Quantifying non-bipartiteness Suppose I have a graph that is bipartite, except for one edge.  That is, if this one edge were deleted, the graph would be bipartite.  This graph is 'almost' or 'very nearly' bipartite.
A complete graph on many vertices, on the other hand, is extremely non-bipartite, because many edges would need to be deleted to have a bipartite graph.


*

*Does the 'degree of non-bipartiteness' have a name?

*What, if anything, is known about 'nearly bipartite' graphs?

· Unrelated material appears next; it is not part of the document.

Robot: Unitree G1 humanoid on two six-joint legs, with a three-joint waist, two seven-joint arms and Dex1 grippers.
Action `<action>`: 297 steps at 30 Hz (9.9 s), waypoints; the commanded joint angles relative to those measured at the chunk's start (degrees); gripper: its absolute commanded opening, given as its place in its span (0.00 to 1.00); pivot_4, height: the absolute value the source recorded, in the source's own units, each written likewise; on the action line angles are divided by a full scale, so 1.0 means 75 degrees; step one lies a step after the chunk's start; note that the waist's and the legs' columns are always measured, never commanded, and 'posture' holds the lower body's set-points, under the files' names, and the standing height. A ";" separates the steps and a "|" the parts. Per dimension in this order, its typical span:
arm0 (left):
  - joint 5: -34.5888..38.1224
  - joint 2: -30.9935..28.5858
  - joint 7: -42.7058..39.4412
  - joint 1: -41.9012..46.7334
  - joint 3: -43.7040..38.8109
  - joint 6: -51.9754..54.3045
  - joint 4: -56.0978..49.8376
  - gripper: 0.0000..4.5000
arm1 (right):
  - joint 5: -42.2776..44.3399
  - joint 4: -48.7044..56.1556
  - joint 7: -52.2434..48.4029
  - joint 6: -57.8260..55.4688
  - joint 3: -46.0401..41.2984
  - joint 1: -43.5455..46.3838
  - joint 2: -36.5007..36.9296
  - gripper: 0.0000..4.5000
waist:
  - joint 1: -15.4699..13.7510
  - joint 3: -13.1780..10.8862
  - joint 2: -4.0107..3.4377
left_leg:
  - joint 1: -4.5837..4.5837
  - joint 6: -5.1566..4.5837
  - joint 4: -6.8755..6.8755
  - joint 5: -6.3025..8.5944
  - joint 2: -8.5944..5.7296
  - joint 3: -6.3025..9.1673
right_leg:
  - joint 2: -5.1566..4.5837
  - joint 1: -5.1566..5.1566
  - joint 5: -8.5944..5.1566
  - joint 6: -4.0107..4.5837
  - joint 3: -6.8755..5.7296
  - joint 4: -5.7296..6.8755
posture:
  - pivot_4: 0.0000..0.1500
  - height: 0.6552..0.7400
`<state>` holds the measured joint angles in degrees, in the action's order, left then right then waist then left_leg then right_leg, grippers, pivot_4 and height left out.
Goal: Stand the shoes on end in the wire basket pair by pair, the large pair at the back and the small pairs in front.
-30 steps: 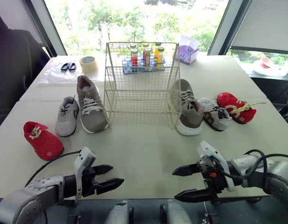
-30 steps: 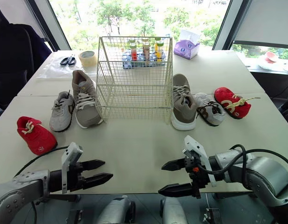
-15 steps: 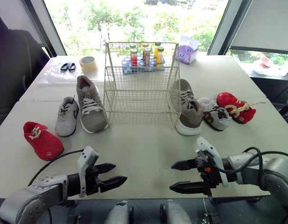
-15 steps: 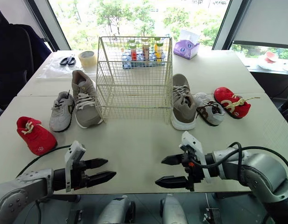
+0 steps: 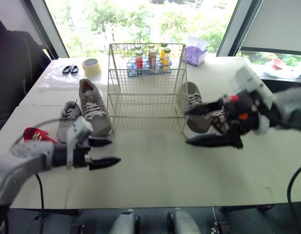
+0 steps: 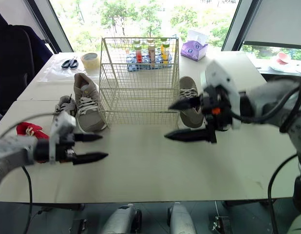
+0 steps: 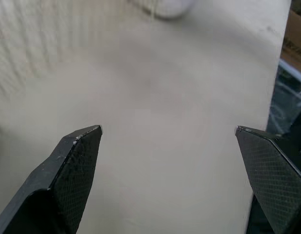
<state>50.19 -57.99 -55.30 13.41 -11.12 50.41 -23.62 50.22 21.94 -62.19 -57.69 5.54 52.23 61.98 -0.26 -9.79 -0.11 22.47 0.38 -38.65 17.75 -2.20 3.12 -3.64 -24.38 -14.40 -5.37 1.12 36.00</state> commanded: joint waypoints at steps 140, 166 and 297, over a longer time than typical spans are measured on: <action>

 A: I've read many papers which studied the number of edges that need to be deleted to make a graph bipartite, and none of them had good terminology for it (there is various notation, but nothing that's generally known). On the other hand, there are some interesting results.
Approximately the best thing we can say in general is that if the graph has $m$ edges, we need to delete at most $\frac m2$. (In other words, there is a bipartite graph containing at least half the edges.) This has a probabilistic proof: if we partition the vertex set into two halves randomly and only keep the edges between the two halves, then $\frac m2$ edges are kept in expectation, so there must be some way to keep at least $\frac m2$ edges.

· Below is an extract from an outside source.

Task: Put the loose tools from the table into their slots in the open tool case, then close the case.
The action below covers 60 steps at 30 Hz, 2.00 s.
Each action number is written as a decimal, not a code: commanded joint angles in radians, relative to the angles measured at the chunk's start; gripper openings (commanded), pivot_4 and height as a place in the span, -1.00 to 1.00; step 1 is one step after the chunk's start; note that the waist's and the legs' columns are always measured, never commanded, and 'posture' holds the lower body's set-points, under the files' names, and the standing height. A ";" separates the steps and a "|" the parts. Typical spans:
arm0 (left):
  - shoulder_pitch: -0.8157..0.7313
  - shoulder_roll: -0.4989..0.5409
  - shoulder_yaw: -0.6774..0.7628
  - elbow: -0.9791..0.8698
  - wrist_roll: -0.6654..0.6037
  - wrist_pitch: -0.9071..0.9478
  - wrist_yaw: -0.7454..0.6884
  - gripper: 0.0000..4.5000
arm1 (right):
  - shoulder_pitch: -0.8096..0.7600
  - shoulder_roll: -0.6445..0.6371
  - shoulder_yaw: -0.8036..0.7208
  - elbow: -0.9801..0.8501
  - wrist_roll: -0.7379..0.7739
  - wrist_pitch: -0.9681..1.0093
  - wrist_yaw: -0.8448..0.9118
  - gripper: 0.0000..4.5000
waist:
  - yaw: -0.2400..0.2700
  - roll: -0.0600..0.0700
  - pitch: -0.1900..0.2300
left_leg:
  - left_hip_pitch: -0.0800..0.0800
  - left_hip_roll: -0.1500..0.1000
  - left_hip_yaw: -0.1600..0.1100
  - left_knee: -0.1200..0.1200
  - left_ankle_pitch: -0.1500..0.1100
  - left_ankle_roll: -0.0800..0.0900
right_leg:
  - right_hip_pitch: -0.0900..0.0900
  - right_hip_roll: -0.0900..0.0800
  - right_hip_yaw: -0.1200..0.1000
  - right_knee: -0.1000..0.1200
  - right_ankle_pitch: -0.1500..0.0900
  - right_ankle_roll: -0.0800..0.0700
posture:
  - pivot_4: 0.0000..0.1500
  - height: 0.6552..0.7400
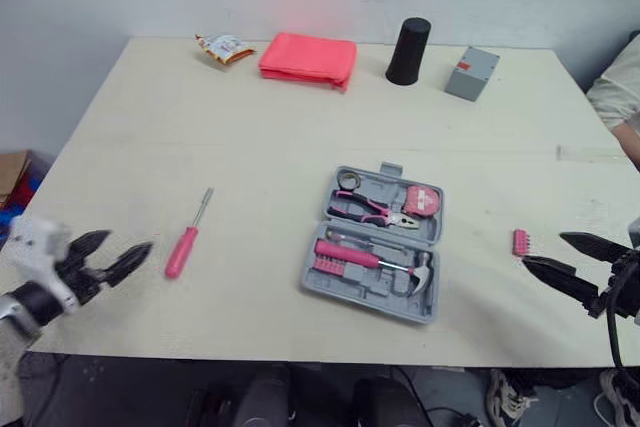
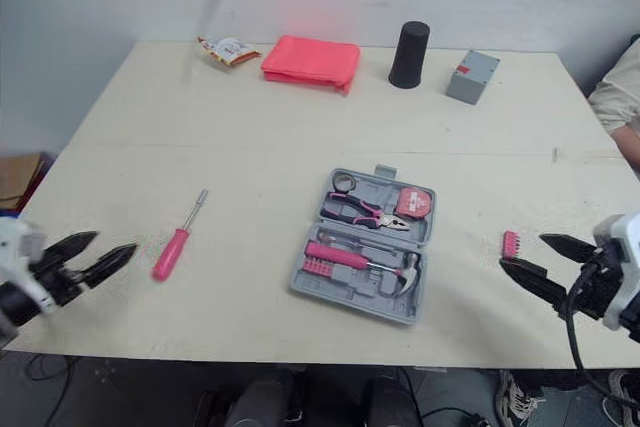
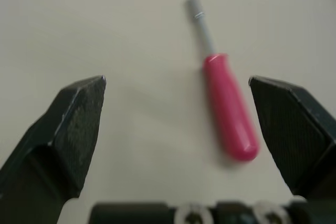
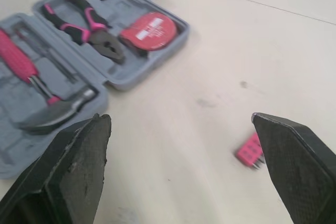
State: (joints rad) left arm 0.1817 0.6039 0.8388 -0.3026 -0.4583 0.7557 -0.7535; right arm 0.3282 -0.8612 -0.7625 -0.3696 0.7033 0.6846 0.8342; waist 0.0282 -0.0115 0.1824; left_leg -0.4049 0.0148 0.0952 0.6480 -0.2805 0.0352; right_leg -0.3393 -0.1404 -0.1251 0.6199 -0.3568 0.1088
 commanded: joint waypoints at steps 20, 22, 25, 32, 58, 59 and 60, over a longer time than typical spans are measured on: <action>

To say more things, we need to add other conditions. One interesting question is: if a graph is triangle-free, how close is it to being bipartite?

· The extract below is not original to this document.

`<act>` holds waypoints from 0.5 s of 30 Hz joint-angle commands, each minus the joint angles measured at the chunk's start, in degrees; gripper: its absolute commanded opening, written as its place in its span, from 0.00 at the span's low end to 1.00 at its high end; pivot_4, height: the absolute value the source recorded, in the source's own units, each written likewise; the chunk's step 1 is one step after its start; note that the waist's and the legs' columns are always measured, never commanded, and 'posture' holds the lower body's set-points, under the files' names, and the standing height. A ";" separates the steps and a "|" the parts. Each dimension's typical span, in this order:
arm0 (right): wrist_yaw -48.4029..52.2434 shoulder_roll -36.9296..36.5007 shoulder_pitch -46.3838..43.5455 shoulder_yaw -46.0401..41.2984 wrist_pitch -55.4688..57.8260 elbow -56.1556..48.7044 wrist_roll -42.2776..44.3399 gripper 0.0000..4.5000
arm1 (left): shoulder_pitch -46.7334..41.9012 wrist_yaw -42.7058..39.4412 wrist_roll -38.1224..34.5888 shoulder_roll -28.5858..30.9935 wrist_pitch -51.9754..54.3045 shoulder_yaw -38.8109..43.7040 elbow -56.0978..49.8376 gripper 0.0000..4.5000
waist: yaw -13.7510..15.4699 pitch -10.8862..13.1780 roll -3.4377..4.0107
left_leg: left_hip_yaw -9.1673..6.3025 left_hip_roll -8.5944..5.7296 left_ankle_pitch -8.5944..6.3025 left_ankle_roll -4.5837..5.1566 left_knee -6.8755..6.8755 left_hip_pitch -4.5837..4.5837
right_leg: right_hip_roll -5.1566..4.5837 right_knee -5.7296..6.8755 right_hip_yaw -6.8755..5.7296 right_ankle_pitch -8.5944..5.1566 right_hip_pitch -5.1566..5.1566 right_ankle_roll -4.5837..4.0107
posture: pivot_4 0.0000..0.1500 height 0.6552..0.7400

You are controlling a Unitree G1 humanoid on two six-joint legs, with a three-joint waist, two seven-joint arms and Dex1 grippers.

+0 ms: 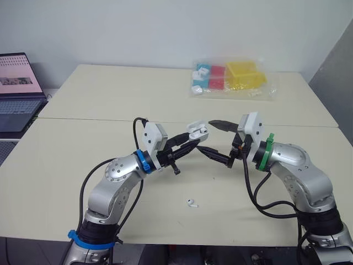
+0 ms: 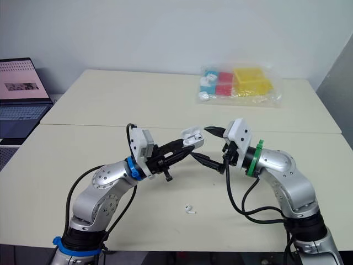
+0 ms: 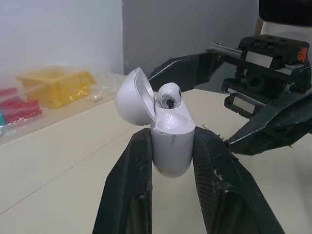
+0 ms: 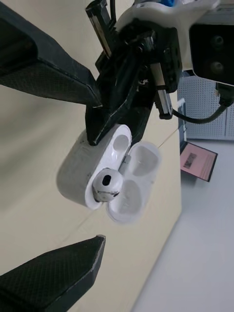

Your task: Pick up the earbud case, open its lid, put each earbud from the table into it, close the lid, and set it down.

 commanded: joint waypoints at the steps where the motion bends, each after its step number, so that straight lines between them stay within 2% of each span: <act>1: 3.81 -7.26 0.02 -6.43 3.82 -6.35 5.16 0.95 | -0.31 2.32 1.10 -0.61 -2.31 1.73 0.13 0.18 | 0.03 0.01 0.01 | 0.01 -0.02 0.00 0.00 0.00 -0.05 | -0.01 0.00 0.01 0.00 -0.04 0.00 | 1.00 0.99; 6: 9.03 -16.78 3.51 -4.75 5.25 -11.54 5.12 0.95 | -0.24 6.03 2.85 -1.04 -4.17 4.18 2.48 0.18 | 0.09 0.01 0.01 | -0.02 -0.01 0.00 0.01 -0.03 -0.06 | -0.01 -0.11 -0.04 0.00 -0.02 0.01 | 1.00 0.99; 9: 8.67 -18.45 4.95 -1.18 8.11 -15.22 5.55 0.95 | -0.26 6.20 3.58 -0.44 -5.09 4.59 2.96 0.18 | -0.12 0.01 0.01 | -0.02 0.03 -0.01 0.01 -0.06 -0.06 | 0.02 -0.15 -0.04 0.00 -0.04 0.00 | 1.00 0.99; 12: 2.59 -16.89 2.60 10.96 16.25 -17.09 -0.67 0.95 | 0.11 5.46 4.22 0.56 -5.98 4.66 3.36 0.18 | -0.23 0.01 0.01 | 0.00 0.05 -0.01 0.00 -0.06 -0.06 | 0.02 -0.11 -0.02 0.00 -0.08 0.01 | 1.00 0.99; 15: 0.22 -14.14 3.21 18.90 15.00 -16.70 -5.92 0.95 | 0.36 5.30 4.03 1.16 -5.74 4.85 3.00 0.18 | -0.09 0.01 0.01 | -0.02 0.03 0.00 0.00 -0.04 -0.08 | 0.01 -0.06 -0.04 0.00 -0.12 0.01 | 1.00 0.99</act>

We know from Turán's theorem that the most edges a triangle-free graph on $n$ vertices can have is $n^2/4$; the only graph that achieves this is $K_{n/2,n/2}$, which is already bipartite. Brouwer (1981, Some lotto numbers from an extension of Turán's theorem) proves that even if a triangle-free graph has around $n^2/4 - n/2 + 2$ edges, slightly fewer, it must already be bipartite.
For smaller graphs, Erdős, Faudree, Pach, Spencer (1988, How to make a graph bipartite) prove some general bounds: if the triangle-free graph has $n$ vertices and $m$ edges, we can make it bipartite by deleting at most
$$
    \min \left\{ \frac m2 - \frac{2m(2m^2 - n^3)}{n^2(n^2-2m)}, m - \frac{4m^2}{n^2}\right\}
$$
edges. The first part of the $\min$ strengthens the $\frac m2$ claim for general graphs; the second part is good when $m$ is close to $\frac{n^2}{4}$. A slightly weaker version of the second part is that a triangle-free graph with $n^2/4-t$ edges can be made bipartite by deleting $t$ more edges.
Füredi (2015, A proof of the stability of extremal graphs, Simonovits' stability from Szemerédi's regularity) proved a generalization of this for $K_{r+1}$-free graphs: if they're $t$ edges away from the maximum number they could have, then they can be made $r$-partite by deleting $t$ more edges.
A: A graph is bipartite if and only if it has no odd-length cycle, so an almost bipartite graph either has exactly one odd cycle, or it has more than one odd cycle and they all share a common edge.